AD: Wow, I love that! And that feels not only foundational to your development, but also kind of emblematic of the kind of person you are.
JC: It taught me that I could do that. I think that was the first time I brought people together in a certain way.
AD: Like the trials in your life have been with caretakers evaporating (laughs), learning that you can bring people together around you to form a really sort of generative support network is probably really important.
JC: Yeah, I treasured it and I think about it and ways to recreate it. I have recreated it over the years and I guess starting Baronfig, the company, I get to bring people together is also a wonderful thing.
AD: You said you never graduated from college, clearly it was still a really growth oriented period for you. At some point you needed to decide, okay, I’m not a student anymore, I’m a professional, how did you start getting your footing in the professional world?
JC: I had been working. I discovered design by accident.
AD: Like so many people.
JC: I was doing data entry and when I was done with my data entry, I type fast, I would get the incredible pleasure of stamping thousands of postcards, back before social media was big. And I stared at this postcard so much that after hours of doing this, weeks of doing this, it became apparent that the card was inefficient. So I traced it, cut it out on this yellow legal pad, I’ll never forget, I re-positioned everything, added a few things and I brought it to my boss and I said… again, another formative moment, and this person did me solid. I held it up and I said, “Your postcard is not as good as it could be, you could sell more with this.” And I’m a 19 year old kid telling a 45 year old boss about this. And he was like, okay, what do you need to do it? And he paid… back then Photoshop you had to pay every year and so he was like, it was like 600 bucks for Photoshop, he was like, you got it. And I did it, I was right, he upgraded me and never did data entry again. I designed all the marketing materials and that was like where design came from for me.

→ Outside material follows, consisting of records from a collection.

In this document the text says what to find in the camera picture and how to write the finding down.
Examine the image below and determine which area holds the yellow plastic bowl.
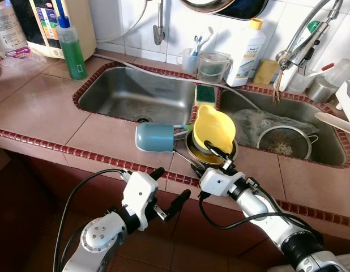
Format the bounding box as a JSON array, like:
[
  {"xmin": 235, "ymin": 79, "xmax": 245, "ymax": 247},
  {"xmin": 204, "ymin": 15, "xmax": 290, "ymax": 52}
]
[{"xmin": 193, "ymin": 104, "xmax": 237, "ymax": 155}]

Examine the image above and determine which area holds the blue cup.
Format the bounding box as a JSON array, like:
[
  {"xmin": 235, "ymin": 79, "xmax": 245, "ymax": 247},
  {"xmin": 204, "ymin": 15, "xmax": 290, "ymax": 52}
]
[{"xmin": 135, "ymin": 122, "xmax": 176, "ymax": 152}]

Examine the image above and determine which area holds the steel spoon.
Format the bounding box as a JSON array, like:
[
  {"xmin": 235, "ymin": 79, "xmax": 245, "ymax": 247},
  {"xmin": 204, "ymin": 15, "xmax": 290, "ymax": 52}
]
[{"xmin": 174, "ymin": 147, "xmax": 205, "ymax": 172}]

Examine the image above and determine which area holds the crumpled clear plastic bag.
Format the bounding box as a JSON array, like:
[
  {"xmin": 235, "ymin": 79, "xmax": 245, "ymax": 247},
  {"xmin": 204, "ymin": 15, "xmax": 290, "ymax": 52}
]
[{"xmin": 229, "ymin": 109, "xmax": 305, "ymax": 149}]

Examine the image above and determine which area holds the green and yellow sponge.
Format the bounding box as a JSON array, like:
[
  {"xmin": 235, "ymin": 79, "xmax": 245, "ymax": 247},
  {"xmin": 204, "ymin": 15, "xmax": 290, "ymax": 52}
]
[{"xmin": 195, "ymin": 85, "xmax": 217, "ymax": 108}]

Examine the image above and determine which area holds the steel strainer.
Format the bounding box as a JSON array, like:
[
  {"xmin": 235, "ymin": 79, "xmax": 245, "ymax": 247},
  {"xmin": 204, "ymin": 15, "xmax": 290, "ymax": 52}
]
[{"xmin": 257, "ymin": 126, "xmax": 321, "ymax": 160}]

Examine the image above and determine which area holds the stainless steel sink basin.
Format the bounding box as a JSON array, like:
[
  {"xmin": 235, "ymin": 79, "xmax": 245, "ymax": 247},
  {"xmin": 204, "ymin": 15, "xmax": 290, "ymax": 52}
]
[
  {"xmin": 219, "ymin": 88, "xmax": 350, "ymax": 166},
  {"xmin": 76, "ymin": 66, "xmax": 198, "ymax": 125}
]

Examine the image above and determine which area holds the clear measuring jug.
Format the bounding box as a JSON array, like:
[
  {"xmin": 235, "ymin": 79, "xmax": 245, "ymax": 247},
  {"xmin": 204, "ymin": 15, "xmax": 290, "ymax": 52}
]
[{"xmin": 197, "ymin": 51, "xmax": 233, "ymax": 84}]

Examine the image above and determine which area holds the clear toothbrush cup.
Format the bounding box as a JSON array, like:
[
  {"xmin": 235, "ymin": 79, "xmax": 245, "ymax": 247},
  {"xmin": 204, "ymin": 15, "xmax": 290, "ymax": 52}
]
[{"xmin": 176, "ymin": 48, "xmax": 199, "ymax": 74}]

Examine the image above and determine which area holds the white bottle yellow cap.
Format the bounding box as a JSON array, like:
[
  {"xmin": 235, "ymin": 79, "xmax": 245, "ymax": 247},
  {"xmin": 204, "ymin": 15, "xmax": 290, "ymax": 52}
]
[{"xmin": 226, "ymin": 18, "xmax": 267, "ymax": 87}]

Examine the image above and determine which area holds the blue toothbrush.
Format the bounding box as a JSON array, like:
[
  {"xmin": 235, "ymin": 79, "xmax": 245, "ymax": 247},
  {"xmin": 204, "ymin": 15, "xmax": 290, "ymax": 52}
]
[{"xmin": 192, "ymin": 35, "xmax": 205, "ymax": 56}]

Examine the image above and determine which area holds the white plastic cup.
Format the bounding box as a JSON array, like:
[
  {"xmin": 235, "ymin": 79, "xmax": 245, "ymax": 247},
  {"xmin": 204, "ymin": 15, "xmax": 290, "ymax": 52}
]
[{"xmin": 288, "ymin": 69, "xmax": 318, "ymax": 94}]

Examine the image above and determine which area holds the wooden spatula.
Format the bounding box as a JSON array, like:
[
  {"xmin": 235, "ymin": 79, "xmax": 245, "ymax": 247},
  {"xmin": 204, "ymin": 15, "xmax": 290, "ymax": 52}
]
[{"xmin": 314, "ymin": 112, "xmax": 350, "ymax": 137}]

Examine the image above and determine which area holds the steel cup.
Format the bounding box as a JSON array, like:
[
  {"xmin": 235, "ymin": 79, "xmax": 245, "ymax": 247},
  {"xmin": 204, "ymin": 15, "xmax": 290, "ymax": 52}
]
[{"xmin": 305, "ymin": 76, "xmax": 335, "ymax": 104}]

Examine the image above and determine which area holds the chrome sink faucet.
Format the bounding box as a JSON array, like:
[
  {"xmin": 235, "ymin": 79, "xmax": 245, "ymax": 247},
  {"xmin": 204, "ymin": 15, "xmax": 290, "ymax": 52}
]
[{"xmin": 273, "ymin": 0, "xmax": 344, "ymax": 104}]

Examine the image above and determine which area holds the white dish rack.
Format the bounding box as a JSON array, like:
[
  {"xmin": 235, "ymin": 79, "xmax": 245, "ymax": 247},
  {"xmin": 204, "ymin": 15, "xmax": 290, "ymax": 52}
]
[{"xmin": 335, "ymin": 79, "xmax": 350, "ymax": 128}]

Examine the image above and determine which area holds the red tipped white utensil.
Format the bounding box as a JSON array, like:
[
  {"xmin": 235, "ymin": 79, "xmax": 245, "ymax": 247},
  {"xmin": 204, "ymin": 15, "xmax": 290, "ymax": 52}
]
[{"xmin": 310, "ymin": 62, "xmax": 335, "ymax": 77}]

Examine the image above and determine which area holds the clear plastic container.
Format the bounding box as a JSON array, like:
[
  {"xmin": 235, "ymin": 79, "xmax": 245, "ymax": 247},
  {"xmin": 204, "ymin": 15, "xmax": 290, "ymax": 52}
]
[{"xmin": 325, "ymin": 58, "xmax": 350, "ymax": 87}]

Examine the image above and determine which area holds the hanging steel wok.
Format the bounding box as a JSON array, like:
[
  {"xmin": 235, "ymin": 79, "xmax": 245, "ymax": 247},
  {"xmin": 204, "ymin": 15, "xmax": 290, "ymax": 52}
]
[{"xmin": 178, "ymin": 0, "xmax": 239, "ymax": 14}]

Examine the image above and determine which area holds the white bottle green cap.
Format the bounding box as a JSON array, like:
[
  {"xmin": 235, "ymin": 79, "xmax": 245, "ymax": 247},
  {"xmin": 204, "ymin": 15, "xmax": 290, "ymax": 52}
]
[{"xmin": 280, "ymin": 21, "xmax": 323, "ymax": 92}]

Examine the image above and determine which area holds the hanging black frying pan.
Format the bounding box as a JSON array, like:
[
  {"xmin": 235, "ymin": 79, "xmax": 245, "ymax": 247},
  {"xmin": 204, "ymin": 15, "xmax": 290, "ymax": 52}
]
[{"xmin": 217, "ymin": 0, "xmax": 270, "ymax": 21}]

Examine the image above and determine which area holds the green dish soap bottle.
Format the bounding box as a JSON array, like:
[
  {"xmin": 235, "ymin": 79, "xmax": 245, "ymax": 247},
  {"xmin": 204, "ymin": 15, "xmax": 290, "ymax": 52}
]
[{"xmin": 54, "ymin": 0, "xmax": 89, "ymax": 80}]

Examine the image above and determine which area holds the cream water ionizer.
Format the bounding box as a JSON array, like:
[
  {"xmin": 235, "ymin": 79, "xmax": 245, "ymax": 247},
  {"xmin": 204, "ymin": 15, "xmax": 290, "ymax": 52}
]
[{"xmin": 11, "ymin": 0, "xmax": 97, "ymax": 60}]

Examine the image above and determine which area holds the clear plastic wrapper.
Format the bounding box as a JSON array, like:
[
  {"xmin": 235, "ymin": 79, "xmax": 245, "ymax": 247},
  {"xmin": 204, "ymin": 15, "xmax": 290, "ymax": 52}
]
[{"xmin": 2, "ymin": 55, "xmax": 48, "ymax": 70}]

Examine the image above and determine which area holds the pink packet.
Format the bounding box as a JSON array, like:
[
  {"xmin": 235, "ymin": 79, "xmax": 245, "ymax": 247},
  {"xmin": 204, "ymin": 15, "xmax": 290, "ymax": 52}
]
[{"xmin": 5, "ymin": 46, "xmax": 32, "ymax": 59}]

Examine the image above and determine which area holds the large white plastic jug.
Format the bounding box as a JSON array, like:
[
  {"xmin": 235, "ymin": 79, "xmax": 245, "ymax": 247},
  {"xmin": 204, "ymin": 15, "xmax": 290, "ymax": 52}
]
[{"xmin": 0, "ymin": 0, "xmax": 28, "ymax": 54}]

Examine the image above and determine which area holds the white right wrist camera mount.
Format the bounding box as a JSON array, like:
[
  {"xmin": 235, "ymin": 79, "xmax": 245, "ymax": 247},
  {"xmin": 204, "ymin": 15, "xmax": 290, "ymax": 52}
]
[{"xmin": 199, "ymin": 168, "xmax": 247, "ymax": 198}]

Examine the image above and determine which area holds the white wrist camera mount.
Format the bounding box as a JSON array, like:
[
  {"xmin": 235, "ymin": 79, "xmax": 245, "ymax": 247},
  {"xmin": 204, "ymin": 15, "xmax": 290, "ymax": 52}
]
[
  {"xmin": 121, "ymin": 171, "xmax": 160, "ymax": 231},
  {"xmin": 199, "ymin": 168, "xmax": 247, "ymax": 198}
]

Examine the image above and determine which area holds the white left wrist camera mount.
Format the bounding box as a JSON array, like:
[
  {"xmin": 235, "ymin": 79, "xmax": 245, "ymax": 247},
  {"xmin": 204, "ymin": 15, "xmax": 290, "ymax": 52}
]
[{"xmin": 121, "ymin": 171, "xmax": 160, "ymax": 231}]

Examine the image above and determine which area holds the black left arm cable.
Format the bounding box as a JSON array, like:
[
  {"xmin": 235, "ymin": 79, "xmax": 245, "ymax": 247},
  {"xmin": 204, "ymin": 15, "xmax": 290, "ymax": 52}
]
[{"xmin": 53, "ymin": 168, "xmax": 130, "ymax": 272}]

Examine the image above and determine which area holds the grey wall tap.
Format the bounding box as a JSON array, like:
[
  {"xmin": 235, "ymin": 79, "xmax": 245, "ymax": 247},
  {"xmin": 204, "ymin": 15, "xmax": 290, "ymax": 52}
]
[{"xmin": 152, "ymin": 0, "xmax": 167, "ymax": 46}]

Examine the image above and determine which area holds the thin white water hose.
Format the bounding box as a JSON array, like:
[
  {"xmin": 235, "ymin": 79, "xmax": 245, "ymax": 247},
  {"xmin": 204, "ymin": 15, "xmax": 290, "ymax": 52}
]
[{"xmin": 96, "ymin": 0, "xmax": 148, "ymax": 44}]

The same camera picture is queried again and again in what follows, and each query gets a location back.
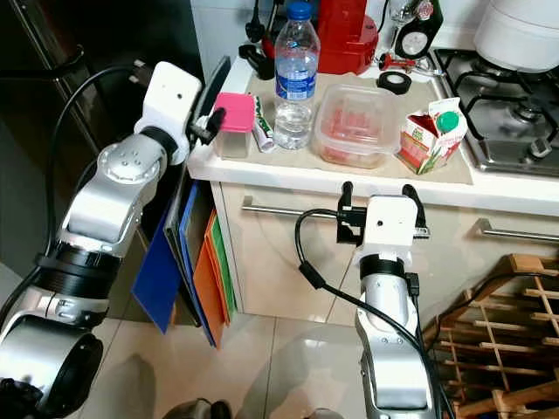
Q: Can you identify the pink lidded clear container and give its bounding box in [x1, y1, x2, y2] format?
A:
[214, 92, 256, 160]

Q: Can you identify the tall black fridge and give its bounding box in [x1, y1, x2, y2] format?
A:
[0, 0, 202, 298]

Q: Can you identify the beige counter mat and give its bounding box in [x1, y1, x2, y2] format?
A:
[227, 70, 477, 186]

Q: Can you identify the dark grey cutting board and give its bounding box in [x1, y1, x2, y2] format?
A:
[162, 55, 233, 328]

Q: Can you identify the white green tube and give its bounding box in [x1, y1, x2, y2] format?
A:
[252, 94, 276, 154]

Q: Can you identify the carton with green cap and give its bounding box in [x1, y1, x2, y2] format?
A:
[397, 98, 470, 175]

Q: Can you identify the clear plastic food container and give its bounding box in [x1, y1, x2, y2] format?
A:
[313, 83, 401, 169]

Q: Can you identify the black power adapter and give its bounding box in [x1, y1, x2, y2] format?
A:
[238, 44, 276, 81]

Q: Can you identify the cream counter cabinet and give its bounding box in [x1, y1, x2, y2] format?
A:
[188, 166, 559, 328]

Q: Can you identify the clear water bottle blue cap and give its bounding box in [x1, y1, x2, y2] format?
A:
[273, 2, 320, 149]

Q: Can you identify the steel gas hob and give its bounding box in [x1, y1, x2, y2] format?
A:
[432, 48, 559, 178]

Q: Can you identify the black power plug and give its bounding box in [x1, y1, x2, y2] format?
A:
[252, 0, 272, 43]

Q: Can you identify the black tape roll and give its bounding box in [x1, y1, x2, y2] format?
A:
[376, 70, 411, 95]

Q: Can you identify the wooden lattice rack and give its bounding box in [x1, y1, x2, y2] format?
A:
[419, 253, 559, 419]

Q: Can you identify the green cutting board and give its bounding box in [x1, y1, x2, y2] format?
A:
[214, 218, 238, 319]

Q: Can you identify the red kitchen appliance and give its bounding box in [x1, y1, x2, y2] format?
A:
[317, 0, 378, 75]

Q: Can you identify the black white dial kitchen scale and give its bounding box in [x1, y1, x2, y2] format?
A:
[393, 0, 444, 60]

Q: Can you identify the blue cutting board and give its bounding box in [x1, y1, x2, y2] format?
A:
[131, 205, 219, 346]

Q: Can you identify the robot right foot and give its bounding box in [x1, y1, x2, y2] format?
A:
[301, 408, 346, 419]

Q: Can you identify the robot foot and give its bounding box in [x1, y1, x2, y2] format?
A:
[162, 399, 232, 419]
[301, 408, 346, 419]

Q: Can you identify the white pot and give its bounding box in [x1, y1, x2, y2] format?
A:
[473, 0, 559, 73]

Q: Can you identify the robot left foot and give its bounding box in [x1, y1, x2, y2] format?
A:
[162, 399, 232, 419]

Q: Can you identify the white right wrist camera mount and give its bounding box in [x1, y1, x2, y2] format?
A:
[354, 195, 418, 267]

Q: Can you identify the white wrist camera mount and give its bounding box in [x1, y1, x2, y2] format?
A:
[140, 61, 204, 165]
[354, 195, 418, 267]

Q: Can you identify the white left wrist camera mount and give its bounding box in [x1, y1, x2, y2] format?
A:
[140, 61, 204, 165]

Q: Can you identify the silver cabinet bar handle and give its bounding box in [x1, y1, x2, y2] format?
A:
[476, 218, 559, 244]
[242, 196, 429, 238]

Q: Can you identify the small red handled tool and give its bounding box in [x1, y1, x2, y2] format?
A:
[380, 52, 433, 72]

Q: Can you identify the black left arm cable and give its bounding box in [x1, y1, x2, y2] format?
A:
[0, 65, 149, 324]

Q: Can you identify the black fridge handle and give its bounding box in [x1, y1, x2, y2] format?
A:
[0, 48, 86, 84]

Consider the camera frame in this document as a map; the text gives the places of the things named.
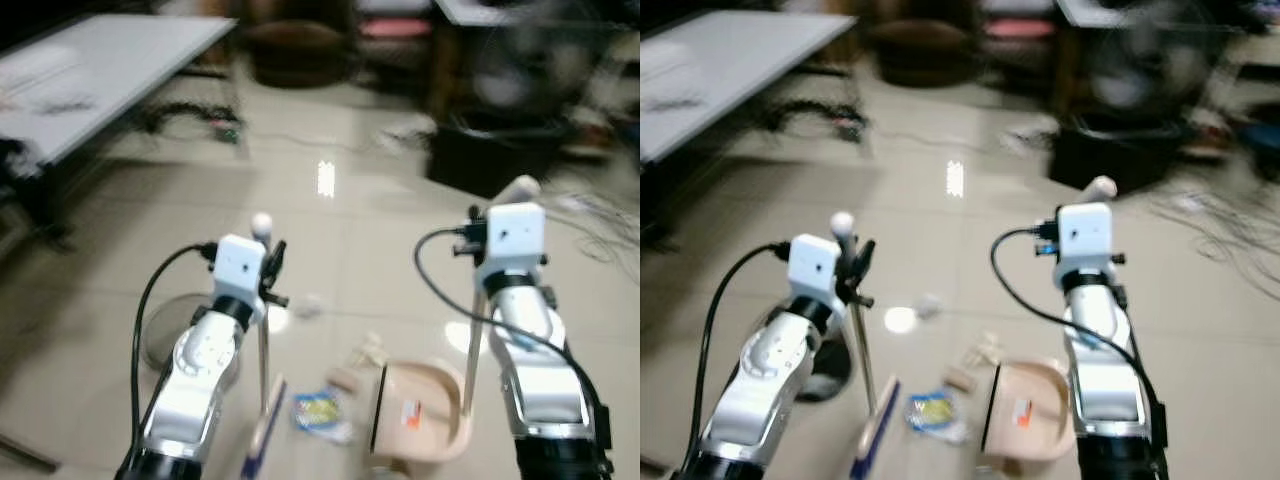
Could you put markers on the blue yellow snack wrapper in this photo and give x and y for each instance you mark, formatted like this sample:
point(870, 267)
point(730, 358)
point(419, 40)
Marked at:
point(320, 412)
point(935, 412)

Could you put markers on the beige crumpled paper scraps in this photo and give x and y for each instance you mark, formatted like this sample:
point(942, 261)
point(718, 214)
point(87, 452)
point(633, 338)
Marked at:
point(978, 362)
point(358, 365)

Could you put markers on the black floor fan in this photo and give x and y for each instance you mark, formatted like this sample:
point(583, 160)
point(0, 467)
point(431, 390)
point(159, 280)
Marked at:
point(515, 90)
point(1130, 90)

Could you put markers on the small white crumpled paper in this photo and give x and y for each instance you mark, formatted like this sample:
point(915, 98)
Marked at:
point(930, 304)
point(306, 306)

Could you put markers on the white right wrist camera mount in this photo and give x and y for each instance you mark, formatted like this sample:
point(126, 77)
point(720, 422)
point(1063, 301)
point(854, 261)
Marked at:
point(512, 235)
point(1085, 232)

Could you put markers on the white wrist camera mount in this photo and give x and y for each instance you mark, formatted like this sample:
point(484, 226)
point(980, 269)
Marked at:
point(1085, 232)
point(238, 265)
point(512, 235)
point(812, 265)

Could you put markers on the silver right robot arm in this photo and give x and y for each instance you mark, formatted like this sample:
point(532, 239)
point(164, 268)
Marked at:
point(540, 370)
point(1105, 370)

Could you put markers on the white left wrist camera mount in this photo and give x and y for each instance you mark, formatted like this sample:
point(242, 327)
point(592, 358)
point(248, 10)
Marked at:
point(238, 265)
point(812, 265)

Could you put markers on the round grey floor bin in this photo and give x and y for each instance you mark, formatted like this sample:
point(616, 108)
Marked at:
point(828, 375)
point(165, 330)

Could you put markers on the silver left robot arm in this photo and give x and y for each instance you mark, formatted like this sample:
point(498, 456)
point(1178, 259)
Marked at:
point(765, 370)
point(205, 365)

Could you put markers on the brown chair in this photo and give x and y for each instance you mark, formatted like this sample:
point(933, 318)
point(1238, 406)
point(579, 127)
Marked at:
point(922, 50)
point(298, 50)

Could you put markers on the white table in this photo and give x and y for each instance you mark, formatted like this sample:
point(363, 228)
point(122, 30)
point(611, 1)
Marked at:
point(725, 65)
point(90, 75)

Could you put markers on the pink cushioned stool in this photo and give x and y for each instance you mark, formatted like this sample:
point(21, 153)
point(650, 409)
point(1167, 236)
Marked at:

AD: Whoa! You’ve always been a systems thinker and an opinionated, outspoken person. You can tell that you’re looking at the world and exploding the systems that you’re seeing in front of you.
JC: Definitely, definitely, all the pieces come together. I finished that four years of English and philosophy and then I didn’t know what I to do. I went home, drank a bunch of beers and had some sharpies and a white wall in my bedroom and I drew all over the wall. And then I went to sleep, the next day friends came over and they said, “Who did this?” And I was like, I did. They said, “This is amazing, you should go to art school.” So then I went to art school. I applied to art school, I got in using a high school portfolio that I’d never used for anything. Got in as an illustrator, teacher realized that my illustration was weak, but my design thinking was strong and she, Lara McCormick, and she said, “I think you’re a designer, not an illustrator.” Changed my life, and I thank her every time I can, everywhere I can, like I’m doing now, I’m sure she’s so tired of hearing it. (Laughs) Then I did four years of design in New York City at the School of Visual Arts. And that is where I figured out that if I take all these incredible ideas, the philosophy and literature ideas from the greatest thinkers in history and I integrate them into something more than they originally were, I end up making things people really like, that people haven’t seen. So I ended up doing eight years of school, including summers straight. I’m not that person at all. It was just like, I needed a place to live and if I go to school I had a dorm and I was able to work to pay and it was just much more efficient to do this as a unit. Then I started my career. And I started… I actually wanted to be a book cover designer. So I interned at Random House and then the Kindle came out while I was there. And these legendary book cover designers, I won’t name names, but you would know them, my desk was, sitting next to the copy machine in the utility room and I loved it because people would come and chat with me all the time. So I learnt everything and these legendary designers were standing making copies and they were worried about their jobs. And I’m like, if these people are worried about their jobs, I’m screwed, like for book cover design. So I changed immediately to my second favorite thing which was branding and…I was at an agency for maybe a year, then I just started doing it for myself and I had my own thing. And then I ended up starting five different endeavors, with Baronfig being the fifth and then it stuck [0.30.00] and that was about 10 years ago.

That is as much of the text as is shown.